DBCA and locals have been conducting the muster annually for 11 years, ever since the cane toad first appeared in Kununurra.
They have collected between 11,000 and 20,000 toads each muster with last year’s hunt bringing in the highest yield.
This year, members of the Country Women’s Association collected the most — bagging 8000 in two weeks.
Local children also got in on the night-time hunt including ten-year-olds AJ Hester, Chazz Rosewood and Froggie Peart.
Ms Forward said it did not appear the cane toad population was increasing in Kununurra.
“I think they are probably staying the same although some people locally think they have increased in some areas,” she said.
“They are definitely moving, though, at about 50km a year.”
The cane toads are on an unstoppable, slow, march to the coast with the frontline currently 160km west of Fitzroy Crossing.
Cane toads were spotted for the first time in the West Kimberley last month.
Derby resident Trevor Menmuir found one of the toxic pests while dropping a bus-load of children back to Mowanjum community on the western end of the Gibb River Road.

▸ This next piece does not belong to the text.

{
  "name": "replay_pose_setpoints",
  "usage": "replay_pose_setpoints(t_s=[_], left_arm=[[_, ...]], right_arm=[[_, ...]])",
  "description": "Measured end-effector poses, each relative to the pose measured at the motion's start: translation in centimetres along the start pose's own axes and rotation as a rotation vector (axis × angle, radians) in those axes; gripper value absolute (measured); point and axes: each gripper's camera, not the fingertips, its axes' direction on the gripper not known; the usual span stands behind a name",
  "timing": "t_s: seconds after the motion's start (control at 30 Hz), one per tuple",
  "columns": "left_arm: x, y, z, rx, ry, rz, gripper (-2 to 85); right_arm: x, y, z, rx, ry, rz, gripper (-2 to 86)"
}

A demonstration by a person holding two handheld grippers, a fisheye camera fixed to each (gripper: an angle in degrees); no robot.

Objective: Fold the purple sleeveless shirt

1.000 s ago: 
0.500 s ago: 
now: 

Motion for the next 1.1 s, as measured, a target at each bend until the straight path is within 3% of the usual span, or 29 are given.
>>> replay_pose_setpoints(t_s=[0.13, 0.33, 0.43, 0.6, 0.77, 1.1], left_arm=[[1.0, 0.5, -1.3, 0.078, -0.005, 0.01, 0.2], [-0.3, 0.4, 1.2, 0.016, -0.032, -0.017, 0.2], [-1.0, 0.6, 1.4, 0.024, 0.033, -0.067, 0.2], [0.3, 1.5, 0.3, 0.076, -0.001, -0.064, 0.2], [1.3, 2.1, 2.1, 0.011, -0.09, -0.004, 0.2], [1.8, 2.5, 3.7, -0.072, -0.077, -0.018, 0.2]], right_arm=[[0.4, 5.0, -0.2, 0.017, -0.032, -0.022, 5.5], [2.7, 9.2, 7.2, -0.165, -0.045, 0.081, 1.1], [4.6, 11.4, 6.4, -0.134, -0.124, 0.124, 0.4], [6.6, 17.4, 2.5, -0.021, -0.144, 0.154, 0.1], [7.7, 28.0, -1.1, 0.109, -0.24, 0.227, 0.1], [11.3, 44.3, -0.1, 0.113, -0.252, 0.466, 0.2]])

Ms Forward is this week in Derby testing for cane toad DNA in bodies of water around the town to map their latest incursion.
She said the cane toads will probably reach Broome in two to three years.
“We just don’t have enough tricks in our tool kit to stop the front line,” she said.
The toads were deliberately brought into Australia in 1935 by entomologist Reginald Mungomery in an effort to control the cane beetle on cane sugar crops.
It didn’t work, and instead the cane toads have multiplied into millions, possibly billions, through Queensland, Northern Territory, northern NSW and Western Australia.
They are a threat to native animals that normally eat frogs, including the northern quoll.
Ms Forward said they use the toads’ back legs to make sausages to feed the marsupials.
They have been conducting the research for eight years but Ms Forward said it was still too early to know if it was having a long-term positive impact on the northern quoll population.